When he woke up he thought he’d dreamed about a movie he’d seen the other day. But everything was different. The characters were black, so the movie in the dream was like a negative of the real movie. And different things happened, too. The plot was the same, what happened was the same, but the ending was different or at some moment things took an unexpected turn and became something completely different. Most terrible of all, though, was that as he was dreaming he knew it didn’t necessarily have to be that way, he noticed the resemblance to the movie, he thought he understood that both were based on the same premise, and that if the movie he’d see was the real movie, then the other one, the one he had dreamed, might be a reasoned response, a reasoned critique, and not necessarily a nightmare. All criticism is ultimately a nightmare, he thought as he washed his face in the apartment where his mother’s body no longer was.

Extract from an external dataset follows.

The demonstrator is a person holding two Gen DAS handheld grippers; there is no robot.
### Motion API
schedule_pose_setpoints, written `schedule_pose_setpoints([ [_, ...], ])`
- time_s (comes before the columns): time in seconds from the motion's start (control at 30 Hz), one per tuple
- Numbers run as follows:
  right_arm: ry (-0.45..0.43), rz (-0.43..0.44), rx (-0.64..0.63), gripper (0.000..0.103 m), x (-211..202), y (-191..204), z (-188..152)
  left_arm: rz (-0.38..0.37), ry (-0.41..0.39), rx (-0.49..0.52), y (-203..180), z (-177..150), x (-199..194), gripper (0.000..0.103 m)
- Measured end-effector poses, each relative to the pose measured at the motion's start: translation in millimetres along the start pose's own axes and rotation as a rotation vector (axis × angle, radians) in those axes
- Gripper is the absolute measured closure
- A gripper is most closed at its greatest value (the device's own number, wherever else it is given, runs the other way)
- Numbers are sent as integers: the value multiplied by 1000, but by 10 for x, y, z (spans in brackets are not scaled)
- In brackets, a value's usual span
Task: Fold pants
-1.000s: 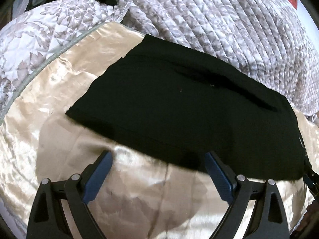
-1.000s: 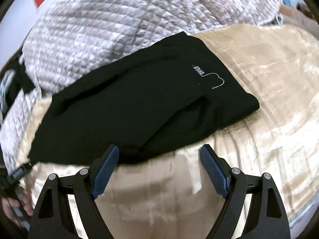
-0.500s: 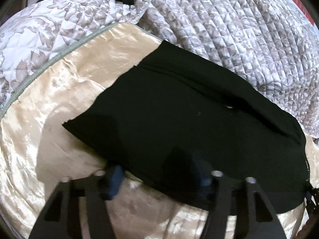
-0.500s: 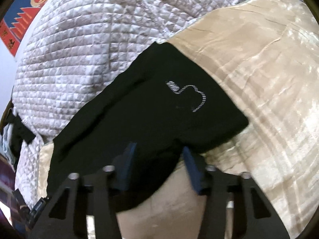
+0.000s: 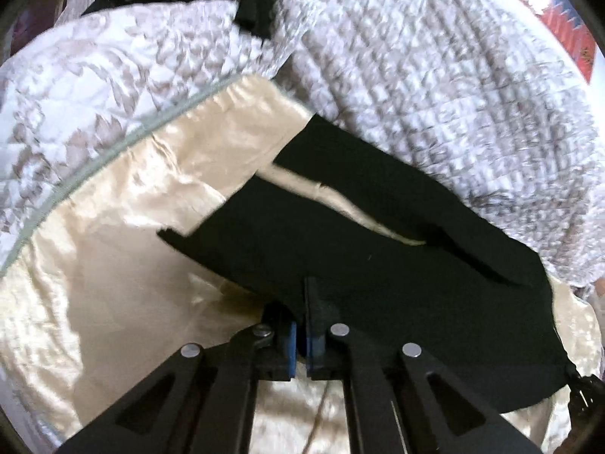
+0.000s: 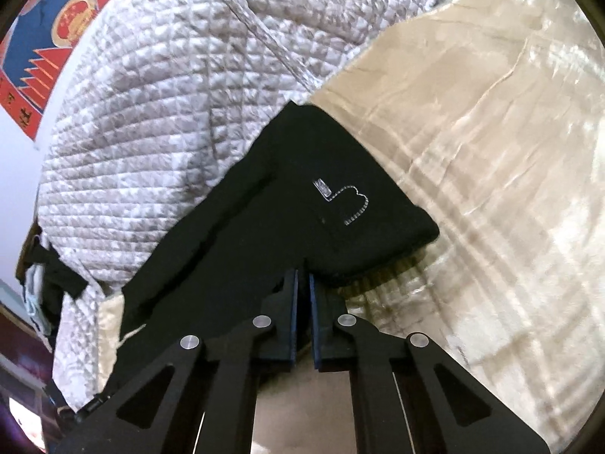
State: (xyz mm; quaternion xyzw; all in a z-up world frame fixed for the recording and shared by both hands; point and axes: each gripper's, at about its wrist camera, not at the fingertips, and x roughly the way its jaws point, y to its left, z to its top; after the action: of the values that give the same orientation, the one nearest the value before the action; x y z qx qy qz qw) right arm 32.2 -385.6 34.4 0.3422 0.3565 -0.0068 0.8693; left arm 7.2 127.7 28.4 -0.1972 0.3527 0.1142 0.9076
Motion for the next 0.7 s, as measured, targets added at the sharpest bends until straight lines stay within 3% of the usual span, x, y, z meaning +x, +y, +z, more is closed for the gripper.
schedule_pose_setpoints([
  [0.23, 2, 37, -3, 100, -520, -60, -121, -28, -24, 25, 178, -255, -489, 99],
  [0.43, 75, -43, 4, 100, -627, -335, -458, 14, 64, 19, 350, -582, -451, 99],
  [0.5, 97, -53, 26, 101, -611, -436, -529, 13, 59, 21, 366, -629, -502, 99],
  [0.6, 89, -55, 20, 101, -688, -466, -591, 11, 44, 18, 374, -660, -567, 99],
  [0.7, 71, -65, -12, 101, -745, -446, -628, 41, 95, 31, 379, -714, -439, 99],
])
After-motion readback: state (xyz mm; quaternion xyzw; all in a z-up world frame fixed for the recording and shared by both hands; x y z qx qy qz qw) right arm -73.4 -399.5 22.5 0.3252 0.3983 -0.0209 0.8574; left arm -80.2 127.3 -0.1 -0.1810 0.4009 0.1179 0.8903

– Roberto Bolaño, ‘The part about Fate’, p.234, 2666

This was originally notionally a piece called ‘Justify yr pull-list’, but I can’t seem to think of a more absurd enterprise than that, on reflection.

So, I bought six comics this week for the sum total of £19.50 and was provided with around thirty minutes – and let’s be clear on this, it was that – enjoyment out of them. As I said to the chaps on the Mindless Ünternet, those are whore’s rates.

I imagine.

It wasn’t as good as an illicit nut-busting… I should think. I’m married, I have a child. And yet, I can’t break the habit. I can’t grow the fuck up. Comics… comics are like a prison sometimes, where you can’t outgrow the bars. They make me feel like a veal. Or illegal drugs, which I used to take, and still miss terribly on occasion and are the easiest analogy; in short, comics are like prostitutes, drugs and the jail. Expensive, addictive and entrapping.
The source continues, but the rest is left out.